For a fairly slim novel built around an internally focused central character, Elsey Come Home has remarkable scope, deftly weaving personal pains with political ones. Though not explicitly a #MeToo novel, the compromises women must make as a result of patriarchy—compromises men don’t have to make, Conley noted during our conversations, due at least in part to a lack of domestic expectations—are certainly present in the story. Also present are themes touching on racial tension between the Chinese and foreigners; the “legacy of grief” with which Elsey, still mourning her sister, must reckon; and the complexity of dealing with alcoholism and reintegrating into one’s own life following detoxification.

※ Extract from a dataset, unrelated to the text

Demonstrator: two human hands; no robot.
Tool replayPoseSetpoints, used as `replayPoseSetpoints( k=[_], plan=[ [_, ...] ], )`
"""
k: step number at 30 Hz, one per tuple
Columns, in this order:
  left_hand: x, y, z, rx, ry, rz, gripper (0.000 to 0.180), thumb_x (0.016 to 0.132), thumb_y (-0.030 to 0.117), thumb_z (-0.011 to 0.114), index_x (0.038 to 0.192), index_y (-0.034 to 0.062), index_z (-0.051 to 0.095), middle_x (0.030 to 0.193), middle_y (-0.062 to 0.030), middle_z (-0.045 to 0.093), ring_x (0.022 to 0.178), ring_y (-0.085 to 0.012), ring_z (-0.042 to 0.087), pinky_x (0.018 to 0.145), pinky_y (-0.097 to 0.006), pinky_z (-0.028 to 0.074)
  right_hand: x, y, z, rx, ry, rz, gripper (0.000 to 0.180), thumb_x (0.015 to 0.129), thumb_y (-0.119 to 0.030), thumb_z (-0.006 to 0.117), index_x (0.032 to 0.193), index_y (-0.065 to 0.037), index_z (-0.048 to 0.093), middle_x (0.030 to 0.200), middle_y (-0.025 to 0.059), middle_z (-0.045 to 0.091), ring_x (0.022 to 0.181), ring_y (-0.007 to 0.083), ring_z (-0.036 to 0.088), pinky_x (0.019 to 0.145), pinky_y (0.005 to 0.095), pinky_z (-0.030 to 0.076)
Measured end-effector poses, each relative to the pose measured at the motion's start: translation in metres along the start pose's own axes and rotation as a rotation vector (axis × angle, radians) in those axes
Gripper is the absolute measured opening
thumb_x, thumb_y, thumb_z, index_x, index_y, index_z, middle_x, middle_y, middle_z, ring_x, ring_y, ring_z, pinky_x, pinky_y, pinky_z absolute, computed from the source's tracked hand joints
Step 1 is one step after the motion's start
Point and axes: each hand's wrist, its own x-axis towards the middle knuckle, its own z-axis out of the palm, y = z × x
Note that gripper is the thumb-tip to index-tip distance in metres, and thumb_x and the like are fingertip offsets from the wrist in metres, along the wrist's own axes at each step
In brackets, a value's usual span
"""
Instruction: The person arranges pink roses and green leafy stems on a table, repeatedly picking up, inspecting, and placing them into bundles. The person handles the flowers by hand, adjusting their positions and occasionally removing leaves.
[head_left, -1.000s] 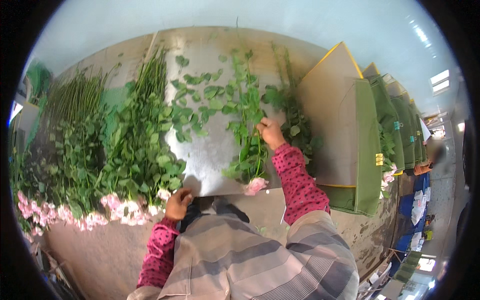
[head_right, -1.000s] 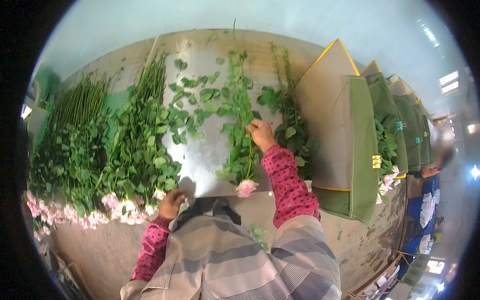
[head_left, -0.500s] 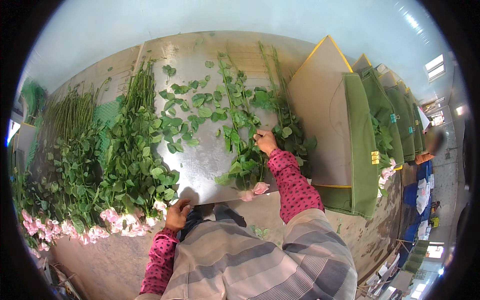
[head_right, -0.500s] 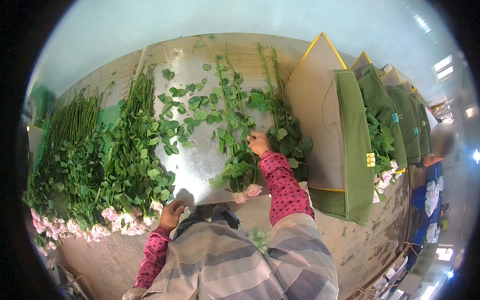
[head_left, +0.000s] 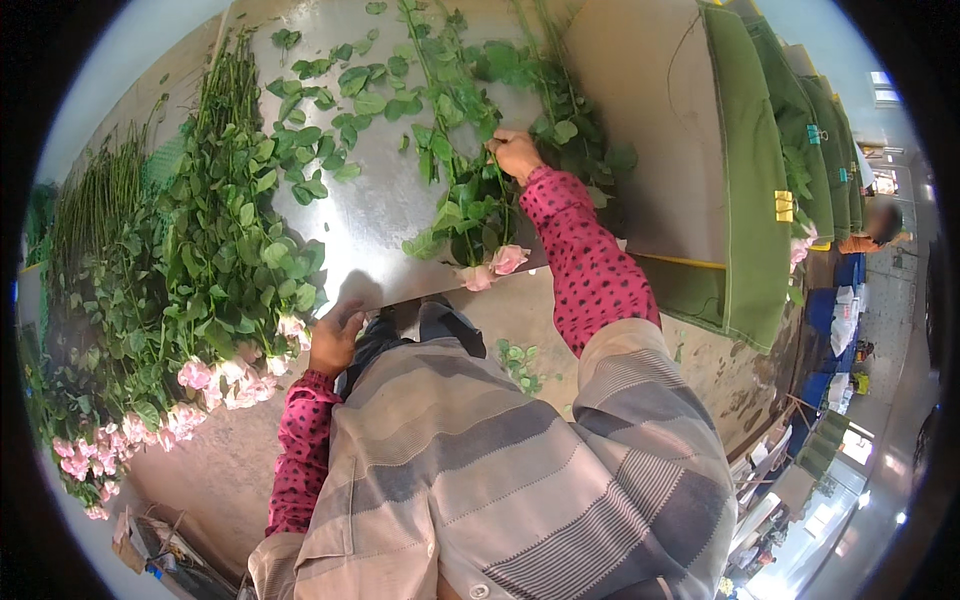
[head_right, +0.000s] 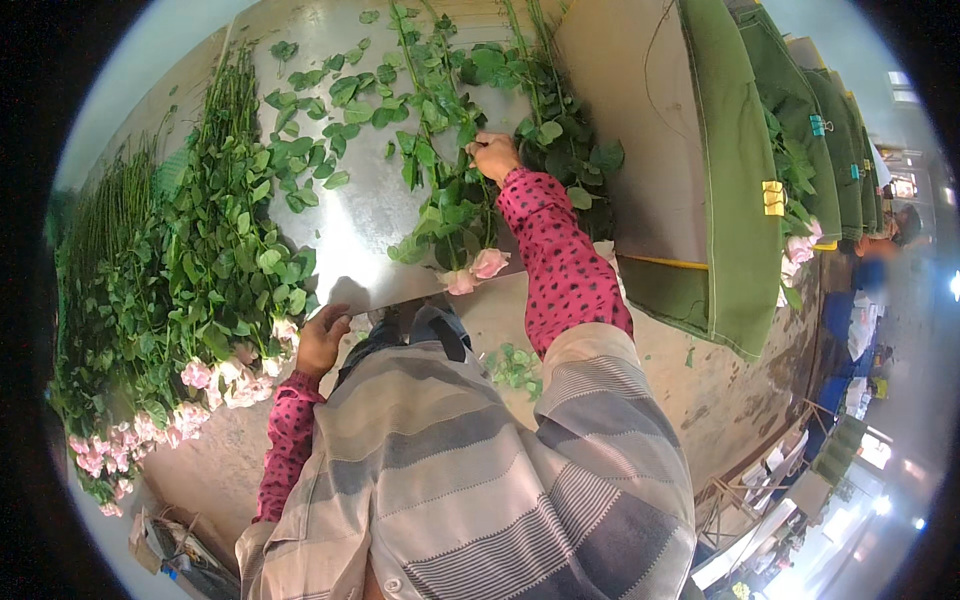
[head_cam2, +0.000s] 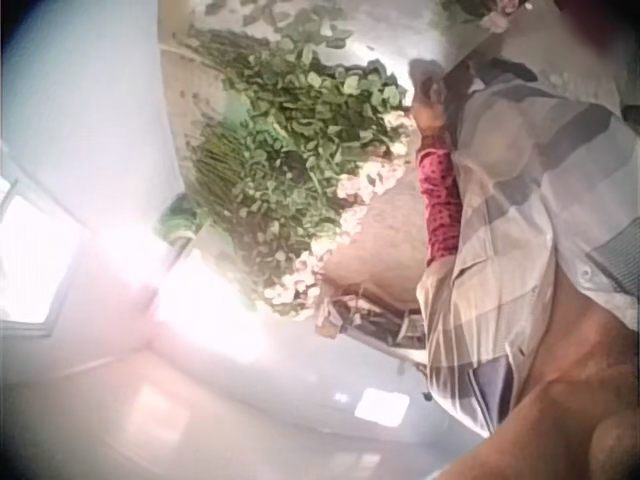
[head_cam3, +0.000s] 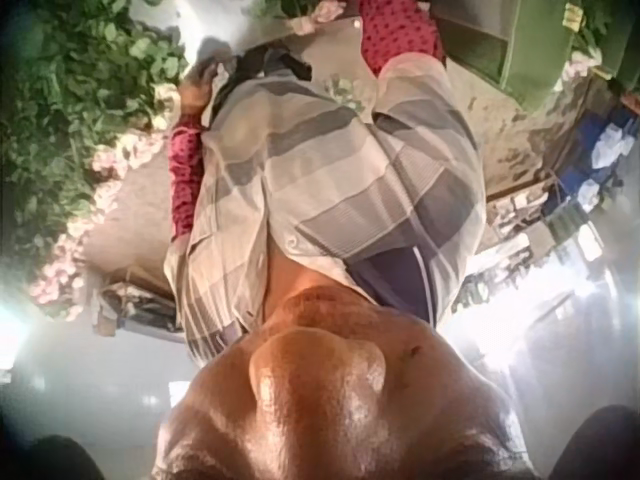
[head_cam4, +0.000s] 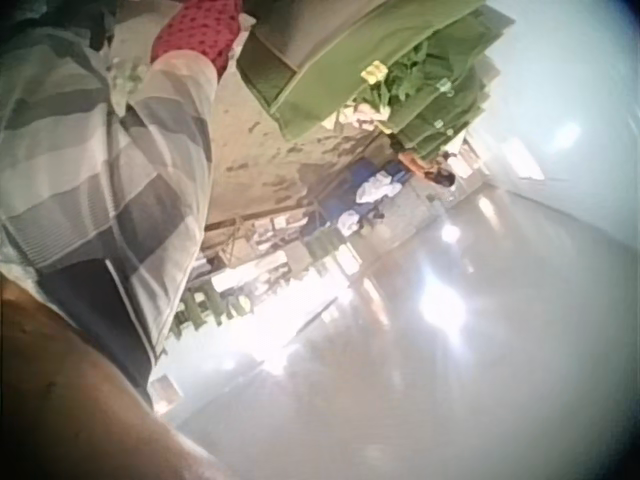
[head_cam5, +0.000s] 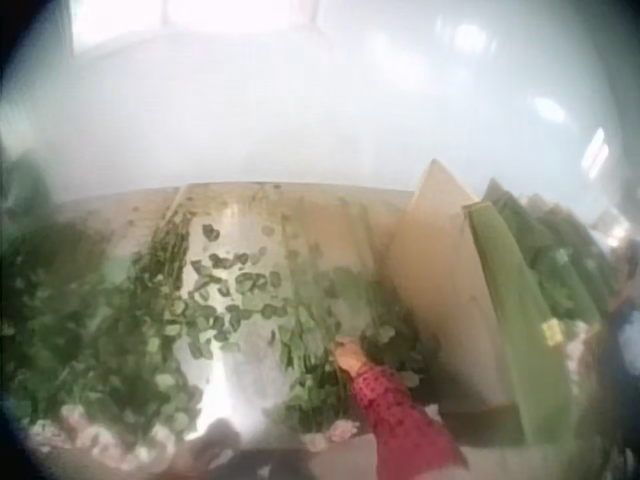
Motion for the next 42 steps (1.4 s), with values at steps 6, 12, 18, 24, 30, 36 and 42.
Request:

Conley’s own wide-ranging interests and community-mindedness mirror that scope. She was raised in Maine (as was Elsey, who returns there during the course of the novel) and is a writing-scene mainstay in Portland, where she’s lived for the better part of the past two decades. The community is small, she says, but active, tight-knit, and supportive. She counts fellow Mainers Richard Ford and Richard Russo as friends and encourages me to visit the latter’s daughter’s bookstore, Print, while I’m in town—but not at the expense of a trip to Longfellow’s, Portland’s longtime indie, she’s quick to add.

In 2004, Conley cofounded the Telling Room, a nonprofit writing center situated along the water in Portland’s Old Port neighborhood. A regular patron of the Portland Art Museum, which we toured together, she has, in fact, profiled its owner and curator for a local magazine. Her knowledge of painting is evident in Elsey, but she also collects Chinese pottery, a hobby she picked up while abroad.

In other words, Conley is as broad-minded as her novel, as should be expected. That’s made clear when I ask why she chose China as the novel’s central location, when her love for, and connection with, Maine is so abundantly clear. Her answer is telling: “Because it forces an open-mindedness.”